Filter task. Return each line of the material that holds the string "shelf".

Provided data:
►

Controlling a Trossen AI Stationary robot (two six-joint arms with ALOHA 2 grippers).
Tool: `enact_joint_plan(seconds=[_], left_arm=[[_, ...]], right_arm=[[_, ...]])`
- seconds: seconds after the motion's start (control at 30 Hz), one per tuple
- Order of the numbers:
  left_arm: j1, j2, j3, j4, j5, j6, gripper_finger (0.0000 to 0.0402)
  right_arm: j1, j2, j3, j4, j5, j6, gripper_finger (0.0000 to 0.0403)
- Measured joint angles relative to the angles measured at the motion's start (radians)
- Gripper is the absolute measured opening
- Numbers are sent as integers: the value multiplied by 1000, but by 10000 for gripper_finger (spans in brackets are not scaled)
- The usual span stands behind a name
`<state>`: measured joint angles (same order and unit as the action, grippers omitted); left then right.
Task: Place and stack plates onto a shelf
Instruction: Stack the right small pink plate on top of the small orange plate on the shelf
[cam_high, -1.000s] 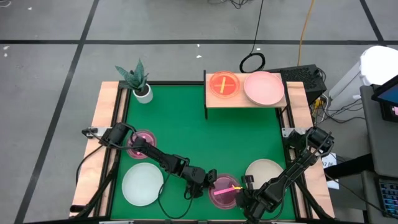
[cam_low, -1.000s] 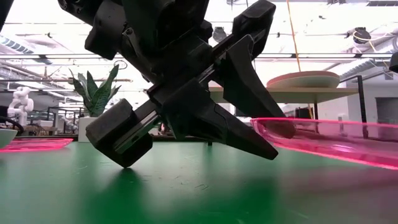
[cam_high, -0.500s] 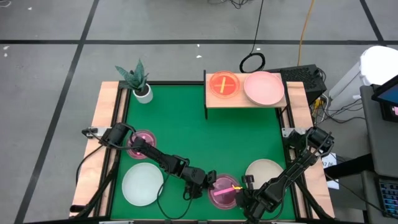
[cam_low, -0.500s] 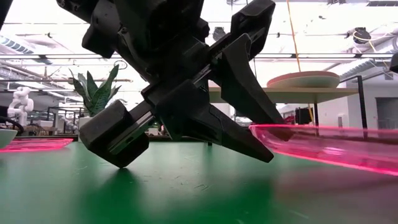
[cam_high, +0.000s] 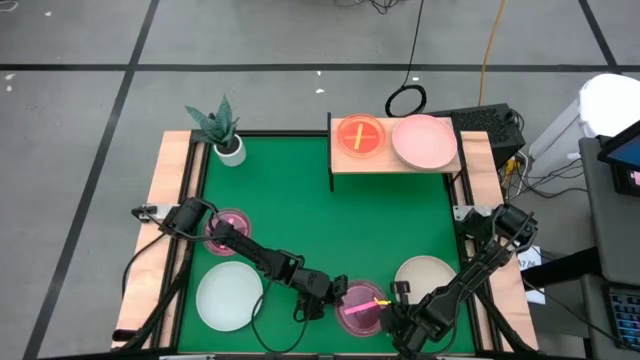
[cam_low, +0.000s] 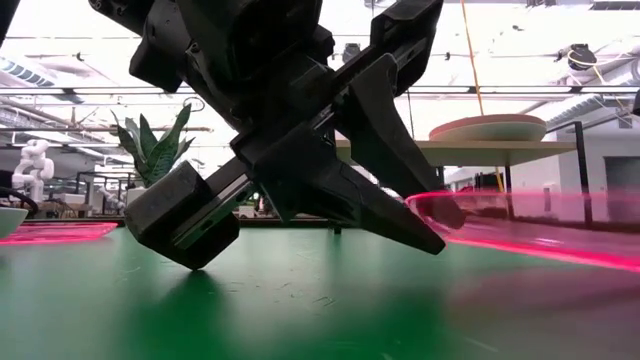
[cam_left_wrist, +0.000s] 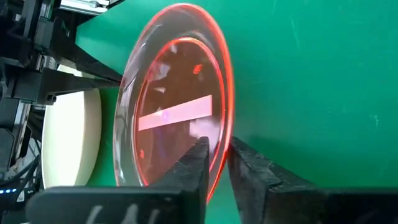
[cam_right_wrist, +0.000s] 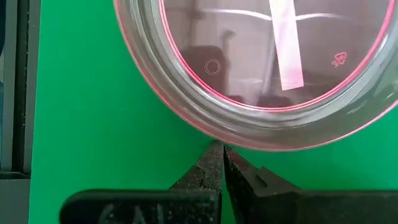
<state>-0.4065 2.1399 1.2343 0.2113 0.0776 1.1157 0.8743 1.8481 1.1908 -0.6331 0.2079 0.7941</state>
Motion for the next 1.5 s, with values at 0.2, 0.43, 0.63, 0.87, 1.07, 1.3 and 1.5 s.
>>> enact_joint_plan(seconds=[0.2,0.43,0.63,0.87,1.07,1.3,1.5], left_arm=[[0,0,0,1,0,1,16],[0,0,0,4,0,5,4],[-8,-11,-3,21,-6,19,3],[-19,-67,-6,-22,-45,16,3],[-13,-118,-4,-64,-131,15,7],[13,-202,-4,-117,-205,33,8],[53,-278,-2,-141,-238,27,9]], right_arm=[[5,0,0,1,1,11,0],[12,-49,-1,2,-10,91,0],[35,-128,-1,-59,-2,169,0],[84,-240,-1,-173,140,217,0],[117,-348,-1,-248,391,209,0],[111,-463,-1,-315,565,110,0],[109,-559,-1,-331,690,41,0]])
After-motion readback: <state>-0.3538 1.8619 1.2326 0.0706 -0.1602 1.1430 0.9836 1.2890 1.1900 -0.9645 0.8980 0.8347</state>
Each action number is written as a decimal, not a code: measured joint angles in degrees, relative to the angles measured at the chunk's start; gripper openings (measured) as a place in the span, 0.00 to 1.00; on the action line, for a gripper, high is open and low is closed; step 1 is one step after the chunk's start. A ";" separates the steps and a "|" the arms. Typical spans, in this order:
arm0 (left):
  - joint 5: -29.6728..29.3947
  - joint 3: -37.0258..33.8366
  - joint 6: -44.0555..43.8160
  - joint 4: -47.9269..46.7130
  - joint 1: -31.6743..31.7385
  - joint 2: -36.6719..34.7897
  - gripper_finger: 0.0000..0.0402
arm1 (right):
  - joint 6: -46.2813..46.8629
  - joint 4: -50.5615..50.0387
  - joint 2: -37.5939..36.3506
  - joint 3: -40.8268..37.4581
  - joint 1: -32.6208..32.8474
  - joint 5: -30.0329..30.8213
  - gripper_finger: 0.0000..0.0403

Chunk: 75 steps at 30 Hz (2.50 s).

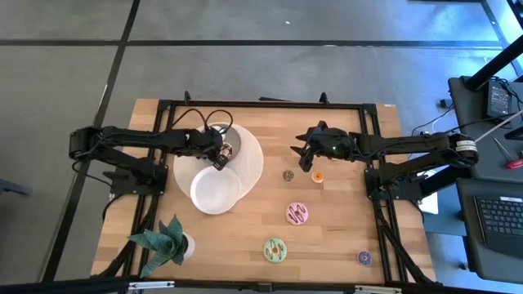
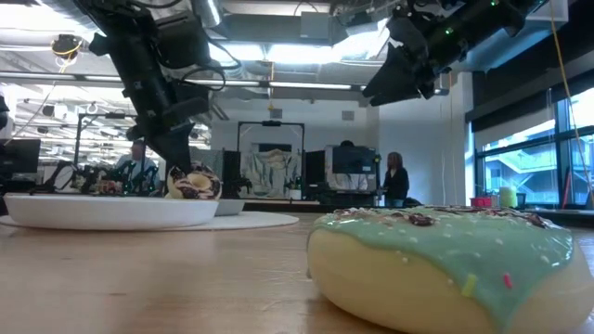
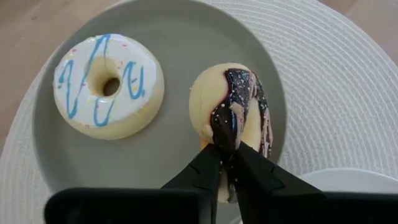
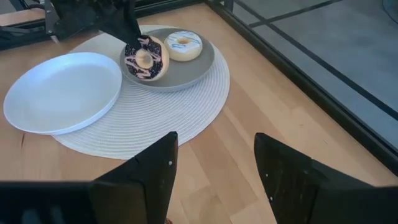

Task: Pick & Place donuts
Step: Put the big black donut on the gray plate

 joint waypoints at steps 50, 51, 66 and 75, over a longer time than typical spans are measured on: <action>-1.28 0.00 -0.68 -0.18 -0.11 0.00 0.29 | 0.14 -2.16 0.00 0.00 0.00 -0.02 0.53; -1.09 -0.01 -1.17 -0.45 -0.11 0.00 0.30 | 0.13 -2.16 0.00 0.00 -0.01 -0.02 0.53; -1.60 0.01 -4.52 -3.15 -0.09 0.01 0.37 | 0.33 -2.16 0.00 0.00 0.00 -1.07 0.53; -6.98 0.01 -1.45 -2.95 -0.13 0.00 0.48 | 0.35 -2.16 0.00 0.00 0.00 -1.09 0.53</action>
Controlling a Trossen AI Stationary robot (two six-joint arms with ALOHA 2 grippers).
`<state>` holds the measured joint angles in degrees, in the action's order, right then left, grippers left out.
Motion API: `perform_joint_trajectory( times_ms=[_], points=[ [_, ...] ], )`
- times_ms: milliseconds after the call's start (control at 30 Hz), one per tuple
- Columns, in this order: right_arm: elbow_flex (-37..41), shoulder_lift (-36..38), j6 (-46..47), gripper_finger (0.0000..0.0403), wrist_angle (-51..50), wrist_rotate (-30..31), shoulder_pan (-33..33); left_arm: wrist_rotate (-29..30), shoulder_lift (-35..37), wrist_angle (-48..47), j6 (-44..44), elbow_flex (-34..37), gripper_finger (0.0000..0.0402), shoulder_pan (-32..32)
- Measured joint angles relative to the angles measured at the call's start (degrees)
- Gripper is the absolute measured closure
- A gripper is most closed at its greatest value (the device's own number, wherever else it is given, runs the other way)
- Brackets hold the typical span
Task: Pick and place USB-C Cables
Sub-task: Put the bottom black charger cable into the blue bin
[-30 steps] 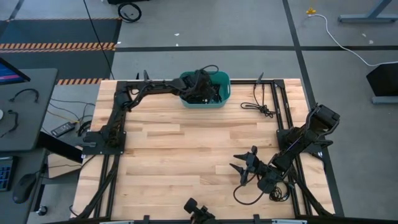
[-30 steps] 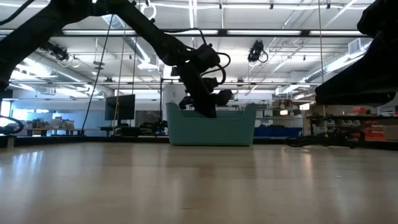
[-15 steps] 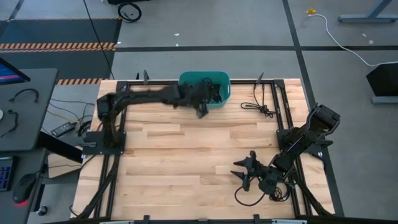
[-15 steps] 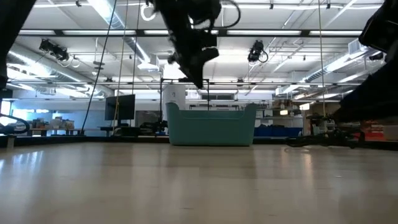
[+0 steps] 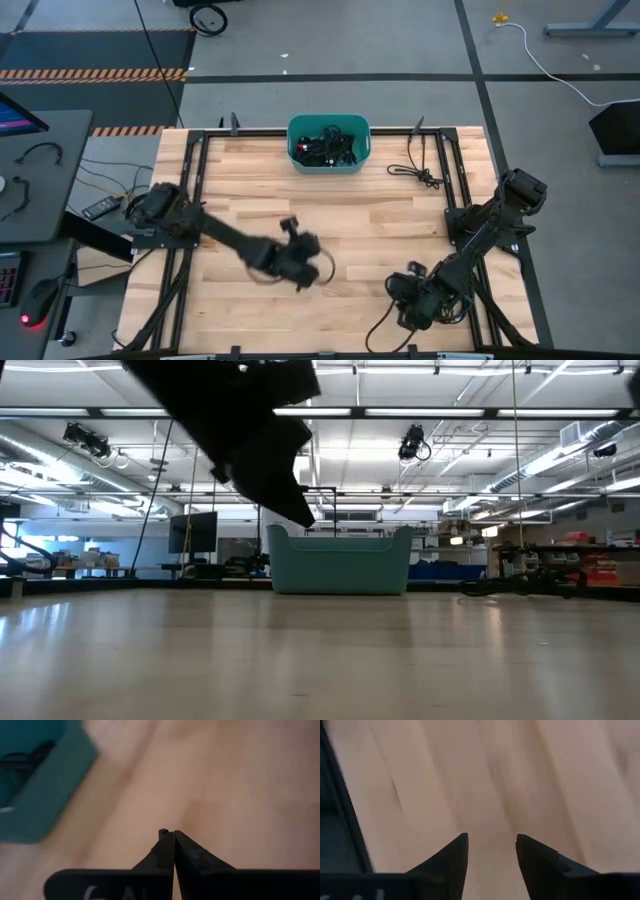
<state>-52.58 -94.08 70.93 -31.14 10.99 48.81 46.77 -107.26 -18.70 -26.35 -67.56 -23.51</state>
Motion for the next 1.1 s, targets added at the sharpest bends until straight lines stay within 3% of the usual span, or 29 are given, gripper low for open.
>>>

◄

Task result:
Task: Place and stack plates onto a shelf
Instruction: Stack the right small pink plate on top of the small orange plate on the shelf

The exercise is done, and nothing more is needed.